JAM: How do you feel about interfaith relationships?
KBM: I feel really conflicted about [interfaith relationships]. I personally would like to meet somebody Jewish, I would like to keep a kosher home, I will never celebrate Christmas, my children will not go to church, and that's a lot easier to do if you marry someone Jewish. On the other hand, given the number of Jewish men in the world, it's hard for me to know that I will meet somebody Jewish. My mother has many times said to me, "don't even date someone who isn't Jewish because why put yourself through that heartache?" Because if you decide that they're the one and the religion thing is an issue. . . It's certainly not something that anyone in my mother's generation wants for their children, nor is it something that they can totally relate to. My parents have no non-Jewish friends. At all. That's pretty amazing. So for them, dating a non-Jew was never even an option.

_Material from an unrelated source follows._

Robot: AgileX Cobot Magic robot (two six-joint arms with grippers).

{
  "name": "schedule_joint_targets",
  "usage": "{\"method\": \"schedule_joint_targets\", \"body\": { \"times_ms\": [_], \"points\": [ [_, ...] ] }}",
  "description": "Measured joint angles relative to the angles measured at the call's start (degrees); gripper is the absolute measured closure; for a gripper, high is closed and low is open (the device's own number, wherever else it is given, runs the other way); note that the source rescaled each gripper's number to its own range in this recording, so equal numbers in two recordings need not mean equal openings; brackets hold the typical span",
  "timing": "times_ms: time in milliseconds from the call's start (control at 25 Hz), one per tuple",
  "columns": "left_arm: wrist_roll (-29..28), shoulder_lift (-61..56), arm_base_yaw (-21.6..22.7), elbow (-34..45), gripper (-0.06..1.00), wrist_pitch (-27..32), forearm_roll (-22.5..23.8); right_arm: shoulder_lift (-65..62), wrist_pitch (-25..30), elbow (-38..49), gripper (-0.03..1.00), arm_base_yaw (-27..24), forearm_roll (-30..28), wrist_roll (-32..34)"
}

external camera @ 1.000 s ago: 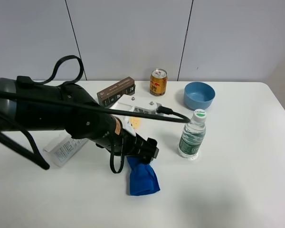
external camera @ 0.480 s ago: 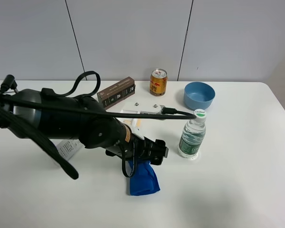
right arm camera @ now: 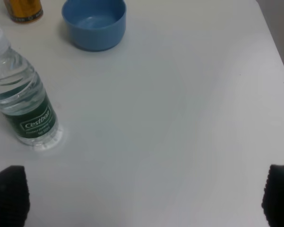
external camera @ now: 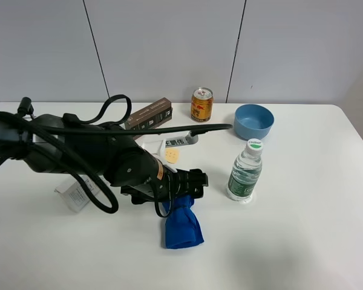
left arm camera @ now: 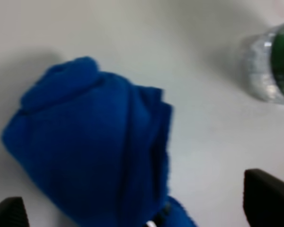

JAM: What about non-Jewish women dating Jewish men, specifically?
KBM: I think that given that I'd like to end up with somebody Jewish, it is hard to see Jewish men date non-Jewish women because there is this [feeling] like, "how did they get one of them?" It's a terrible feeling and it's totally not an intellectual, reasonable thought, but for me I think, "I can't meet a Jewish guy, and even when I do meet Jewish guys half of them are jerks, and she got one of the good ones."

JAM: How would you feel about dating a non-Jewish man who's interested in conversion?
KBM: That would be fine. I've dated non-Jewish men, but they haven't been religious. It would be impossible for me to be with someone who was a practicing Christian. It's really interesting, I was at a bar once and when I told this guy that I wouldn't marry someone who isn't Jewish, he said I was being racist. And I thought, "whoa. . . you might be right." There is an entire population of people that I would prefer not to end up with. Of course, one could argue that many people will only date someone tall or someone with dark hair. . . But, yeah, it struck me. Because in a way he was right.

JAM: In one sentence (only one sentence!) say something about Israel.
KBM: The smell of the earth in Israel is different, and it's a different color.

JAM: Why do Jews cover their eyes when lighting Shabbat candles?
KBM: I know this one. Jews cover their eyes because you're not supposed to light candles on Shabbat because you're not supposed to work on Shabbat. And so you cover your eyes to hide the sin from yourself, the fact that you've sinned. And that's why.